Problem – Could you output each line of the data that follows exactly?

Stored items from a collection:
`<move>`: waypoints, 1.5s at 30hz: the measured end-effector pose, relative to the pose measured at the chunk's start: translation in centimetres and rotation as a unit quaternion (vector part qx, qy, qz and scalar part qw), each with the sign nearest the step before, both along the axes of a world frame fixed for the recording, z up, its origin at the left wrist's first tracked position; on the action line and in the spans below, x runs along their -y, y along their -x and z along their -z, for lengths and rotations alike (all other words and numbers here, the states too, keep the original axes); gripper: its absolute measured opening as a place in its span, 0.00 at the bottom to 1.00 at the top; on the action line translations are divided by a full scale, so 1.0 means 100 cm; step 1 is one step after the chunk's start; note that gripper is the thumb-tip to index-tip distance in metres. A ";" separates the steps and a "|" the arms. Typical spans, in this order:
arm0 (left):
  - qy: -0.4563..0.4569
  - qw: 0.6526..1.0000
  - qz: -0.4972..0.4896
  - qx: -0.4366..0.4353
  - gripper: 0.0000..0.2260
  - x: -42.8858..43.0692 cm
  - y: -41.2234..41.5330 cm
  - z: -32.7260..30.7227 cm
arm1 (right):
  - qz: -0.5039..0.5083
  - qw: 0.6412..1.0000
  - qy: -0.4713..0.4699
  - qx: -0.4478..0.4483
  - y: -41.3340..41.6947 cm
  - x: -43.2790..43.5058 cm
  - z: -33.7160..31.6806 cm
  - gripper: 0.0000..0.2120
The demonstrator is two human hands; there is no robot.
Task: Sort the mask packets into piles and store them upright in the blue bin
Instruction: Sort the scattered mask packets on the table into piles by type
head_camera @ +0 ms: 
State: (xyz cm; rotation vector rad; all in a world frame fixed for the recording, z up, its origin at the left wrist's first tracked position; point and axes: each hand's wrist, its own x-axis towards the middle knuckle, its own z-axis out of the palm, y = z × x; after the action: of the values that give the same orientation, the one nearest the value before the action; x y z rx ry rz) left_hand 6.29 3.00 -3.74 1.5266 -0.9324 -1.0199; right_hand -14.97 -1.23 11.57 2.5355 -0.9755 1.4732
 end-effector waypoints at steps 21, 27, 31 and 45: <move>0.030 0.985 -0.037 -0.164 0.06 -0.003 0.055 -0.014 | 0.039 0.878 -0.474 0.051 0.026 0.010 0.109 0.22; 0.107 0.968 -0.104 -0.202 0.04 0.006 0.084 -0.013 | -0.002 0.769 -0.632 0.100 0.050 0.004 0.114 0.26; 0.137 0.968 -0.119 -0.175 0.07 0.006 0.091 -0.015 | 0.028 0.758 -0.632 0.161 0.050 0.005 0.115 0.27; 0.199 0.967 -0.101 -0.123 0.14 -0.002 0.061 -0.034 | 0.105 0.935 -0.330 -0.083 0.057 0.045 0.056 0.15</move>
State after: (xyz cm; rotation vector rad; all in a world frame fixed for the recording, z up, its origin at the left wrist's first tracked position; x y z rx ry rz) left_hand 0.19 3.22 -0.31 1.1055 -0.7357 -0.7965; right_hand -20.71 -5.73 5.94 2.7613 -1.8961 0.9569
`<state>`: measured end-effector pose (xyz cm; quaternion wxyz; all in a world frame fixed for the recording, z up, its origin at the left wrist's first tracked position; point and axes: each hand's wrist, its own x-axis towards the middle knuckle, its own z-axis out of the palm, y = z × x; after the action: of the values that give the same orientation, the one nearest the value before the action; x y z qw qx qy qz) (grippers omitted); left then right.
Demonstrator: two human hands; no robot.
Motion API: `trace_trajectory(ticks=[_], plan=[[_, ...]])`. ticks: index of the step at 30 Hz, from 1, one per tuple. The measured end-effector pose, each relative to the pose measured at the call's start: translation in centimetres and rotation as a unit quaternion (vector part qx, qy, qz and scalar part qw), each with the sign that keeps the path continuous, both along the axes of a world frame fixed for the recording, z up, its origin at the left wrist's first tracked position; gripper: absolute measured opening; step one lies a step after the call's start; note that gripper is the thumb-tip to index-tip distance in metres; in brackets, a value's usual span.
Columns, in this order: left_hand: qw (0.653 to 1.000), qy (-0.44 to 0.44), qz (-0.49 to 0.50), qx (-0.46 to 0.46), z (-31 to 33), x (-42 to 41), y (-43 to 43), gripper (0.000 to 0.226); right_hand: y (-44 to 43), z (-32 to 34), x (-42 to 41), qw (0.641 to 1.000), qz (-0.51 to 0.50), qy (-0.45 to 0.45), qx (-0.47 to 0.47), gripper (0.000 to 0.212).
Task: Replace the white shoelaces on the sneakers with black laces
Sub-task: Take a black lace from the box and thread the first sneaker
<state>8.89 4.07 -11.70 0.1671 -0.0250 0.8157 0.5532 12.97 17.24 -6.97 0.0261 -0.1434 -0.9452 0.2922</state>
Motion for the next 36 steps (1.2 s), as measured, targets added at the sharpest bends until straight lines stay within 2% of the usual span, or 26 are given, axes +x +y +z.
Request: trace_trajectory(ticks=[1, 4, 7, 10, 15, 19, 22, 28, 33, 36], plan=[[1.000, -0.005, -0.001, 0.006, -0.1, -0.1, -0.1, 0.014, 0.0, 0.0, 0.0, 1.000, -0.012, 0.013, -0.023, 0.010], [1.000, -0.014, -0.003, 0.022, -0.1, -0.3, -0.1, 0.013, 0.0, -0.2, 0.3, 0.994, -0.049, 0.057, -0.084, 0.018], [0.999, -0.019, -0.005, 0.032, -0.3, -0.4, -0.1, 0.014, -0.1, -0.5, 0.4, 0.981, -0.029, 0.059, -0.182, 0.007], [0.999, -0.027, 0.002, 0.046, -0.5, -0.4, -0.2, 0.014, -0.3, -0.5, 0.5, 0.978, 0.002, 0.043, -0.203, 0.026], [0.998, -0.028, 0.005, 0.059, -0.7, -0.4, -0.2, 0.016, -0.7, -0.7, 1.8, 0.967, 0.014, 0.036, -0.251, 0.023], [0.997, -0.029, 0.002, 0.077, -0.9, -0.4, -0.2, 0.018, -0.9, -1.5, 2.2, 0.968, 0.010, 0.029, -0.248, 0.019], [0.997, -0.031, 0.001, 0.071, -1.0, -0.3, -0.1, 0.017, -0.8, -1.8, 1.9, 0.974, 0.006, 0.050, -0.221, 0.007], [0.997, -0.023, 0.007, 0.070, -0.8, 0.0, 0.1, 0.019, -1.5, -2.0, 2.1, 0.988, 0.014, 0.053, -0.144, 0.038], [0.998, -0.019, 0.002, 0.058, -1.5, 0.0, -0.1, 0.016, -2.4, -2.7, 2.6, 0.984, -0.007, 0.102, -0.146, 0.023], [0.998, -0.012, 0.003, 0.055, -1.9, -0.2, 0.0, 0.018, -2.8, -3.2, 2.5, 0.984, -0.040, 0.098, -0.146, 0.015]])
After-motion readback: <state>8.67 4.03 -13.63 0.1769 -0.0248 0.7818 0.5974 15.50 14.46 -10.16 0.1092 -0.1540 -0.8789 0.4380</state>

Output –
`<move>`: waypoints, 1.5s at 30hz: the measured end-effector pose, relative to the pose measured at the chunk's start: translation in centimetres and rotation as a unit quaternion (vector part qx, qy, qz and scalar part qw), each with the sign nearest the step before, both along the axes of a world frame fixed for the recording, z up, its origin at the left wrist's first tracked position; on the action line and in the spans below, x runs along their -y, y along their -x and z along their -z, for lengths and rotations alike (all other words and numbers here, the states too, keep the original axes); gripper: its absolute measured opening as a place in its span, 0.00 at the bottom to 1.00 at the top; on the action line translations are divided by a full scale, so 1.0 means 100 cm; step 1 is one step after the chunk's start; note that gripper is the thumb-tip to index-tip distance in metres. A ";" separates the steps and a "|" the arms. Typical spans, in this order:
arm0 (left):
  - qy: -0.4563..0.4569
  - qw: 0.6526..1.0000
  - qz: -0.4972..0.4896
  - qx: -0.4366..0.4353
  - gripper: 0.0000..0.2260
  - x: -42.8858..43.0692 cm
  - y: -41.2234..41.5330 cm
  - z: -32.7260..30.7227 cm
arm1 (right):
  - qz: -0.5039..0.5083
  - qw: 0.6412..1.0000
  - qy: -0.4713..0.4699
  - qx: -0.4478..0.4483
  - y: -41.3340..41.6947 cm
  - x: -43.2790..43.5058 cm
  - z: -33.7160..31.6806 cm
  - gripper: 0.0000..0.2120
The demonstrator is two human hands; there is no robot.
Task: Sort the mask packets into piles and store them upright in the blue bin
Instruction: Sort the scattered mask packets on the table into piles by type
head_camera @ +0 ms: 
State: (xyz cm; rotation vector rad; all in a world frame fixed for the recording, z up, its origin at the left wrist's first tracked position; point and axes: each hand's wrist, its own x-axis towards the middle knuckle, its own z-axis out of the palm, y = z × x; after the action: of the values that give the same orientation, the one nearest the value before the action; x y z rx ry rz) left_hand 6.29 3.00 -3.74 1.5266 -0.9324 -1.0199; right_hand -14.97 -1.23 11.57 2.5355 -0.9755 1.4732
 end-effector waypoints at steps 21, 27, 31 and 45: <move>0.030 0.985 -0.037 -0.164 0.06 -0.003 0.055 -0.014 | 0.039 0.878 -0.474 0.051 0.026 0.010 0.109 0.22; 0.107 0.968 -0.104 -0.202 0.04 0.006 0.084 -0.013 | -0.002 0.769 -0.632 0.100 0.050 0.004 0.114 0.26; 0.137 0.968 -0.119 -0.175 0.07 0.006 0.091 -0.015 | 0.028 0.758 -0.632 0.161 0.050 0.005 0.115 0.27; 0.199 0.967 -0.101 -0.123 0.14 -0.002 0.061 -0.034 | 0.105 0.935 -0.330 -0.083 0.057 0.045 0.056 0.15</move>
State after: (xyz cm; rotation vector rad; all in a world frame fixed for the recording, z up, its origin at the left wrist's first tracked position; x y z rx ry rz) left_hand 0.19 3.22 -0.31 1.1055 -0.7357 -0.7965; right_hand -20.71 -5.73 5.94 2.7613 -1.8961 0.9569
`<state>`: measured end-effector pose (xyz cm; quaternion wxyz; all in a world frame fixed for the recording, z up, its origin at the left wrist's first tracked position; point and axes: each hand's wrist, its own x-axis towards the middle knuckle, its own z-axis out of the palm, y = z × x; after the action: of the values that give the same orientation, the one nearest the value before the action; x y z qw qx qy qz) (grippers omitted); left then right.
Demonstrator: two human hands; no robot.
Motion API: `trace_trajectory(ticks=[_], plan=[[_, ...]])`. ticks: index of the step at 30 Hz, from 1, one per tuple. The measured end-effector pose, each relative to the pose measured at the call's start: translation in centimetres and rotation as a unit quaternion (vector part qx, qy, qz and scalar part qw), each with the sign that keeps the path continuous, both along the axes of a world frame fixed for the recording, z up, its origin at the left wrist's first tracked position; gripper: absolute measured opening; step one lies a step after the call's start; note that gripper is the thumb-tip to index-tip distance in metres; in brackets, a value's usual span.
Columns, in this order: left_hand: qw (0.653 to 1.000), qy (-0.44 to 0.44), qz (-0.49 to 0.50), qx (-0.46 to 0.46), z (-31 to 33), x (-42 to 41), y (-43 to 43), gripper (0.000 to 0.226); right_hand: y (-44 to 43), z (-32 to 34), x (-42 to 41), qw (0.641 to 1.000), qz (-0.51 to 0.50), qy (-0.45 to 0.45), qx (-0.47 to 0.47), gripper (0.000 to 0.212).
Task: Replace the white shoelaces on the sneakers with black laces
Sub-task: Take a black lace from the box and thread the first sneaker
<state>8.89 4.07 -11.70 0.1671 -0.0250 0.8157 0.5532 12.97 17.24 -6.97 0.0261 -0.1434 -0.9452 0.2922</state>
Motion for the next 36 steps (1.2 s), as measured, targets added at the sharpest bends until straight lines stay within 2% of the usual span, or 26 are given, axes +x +y +z.
Request: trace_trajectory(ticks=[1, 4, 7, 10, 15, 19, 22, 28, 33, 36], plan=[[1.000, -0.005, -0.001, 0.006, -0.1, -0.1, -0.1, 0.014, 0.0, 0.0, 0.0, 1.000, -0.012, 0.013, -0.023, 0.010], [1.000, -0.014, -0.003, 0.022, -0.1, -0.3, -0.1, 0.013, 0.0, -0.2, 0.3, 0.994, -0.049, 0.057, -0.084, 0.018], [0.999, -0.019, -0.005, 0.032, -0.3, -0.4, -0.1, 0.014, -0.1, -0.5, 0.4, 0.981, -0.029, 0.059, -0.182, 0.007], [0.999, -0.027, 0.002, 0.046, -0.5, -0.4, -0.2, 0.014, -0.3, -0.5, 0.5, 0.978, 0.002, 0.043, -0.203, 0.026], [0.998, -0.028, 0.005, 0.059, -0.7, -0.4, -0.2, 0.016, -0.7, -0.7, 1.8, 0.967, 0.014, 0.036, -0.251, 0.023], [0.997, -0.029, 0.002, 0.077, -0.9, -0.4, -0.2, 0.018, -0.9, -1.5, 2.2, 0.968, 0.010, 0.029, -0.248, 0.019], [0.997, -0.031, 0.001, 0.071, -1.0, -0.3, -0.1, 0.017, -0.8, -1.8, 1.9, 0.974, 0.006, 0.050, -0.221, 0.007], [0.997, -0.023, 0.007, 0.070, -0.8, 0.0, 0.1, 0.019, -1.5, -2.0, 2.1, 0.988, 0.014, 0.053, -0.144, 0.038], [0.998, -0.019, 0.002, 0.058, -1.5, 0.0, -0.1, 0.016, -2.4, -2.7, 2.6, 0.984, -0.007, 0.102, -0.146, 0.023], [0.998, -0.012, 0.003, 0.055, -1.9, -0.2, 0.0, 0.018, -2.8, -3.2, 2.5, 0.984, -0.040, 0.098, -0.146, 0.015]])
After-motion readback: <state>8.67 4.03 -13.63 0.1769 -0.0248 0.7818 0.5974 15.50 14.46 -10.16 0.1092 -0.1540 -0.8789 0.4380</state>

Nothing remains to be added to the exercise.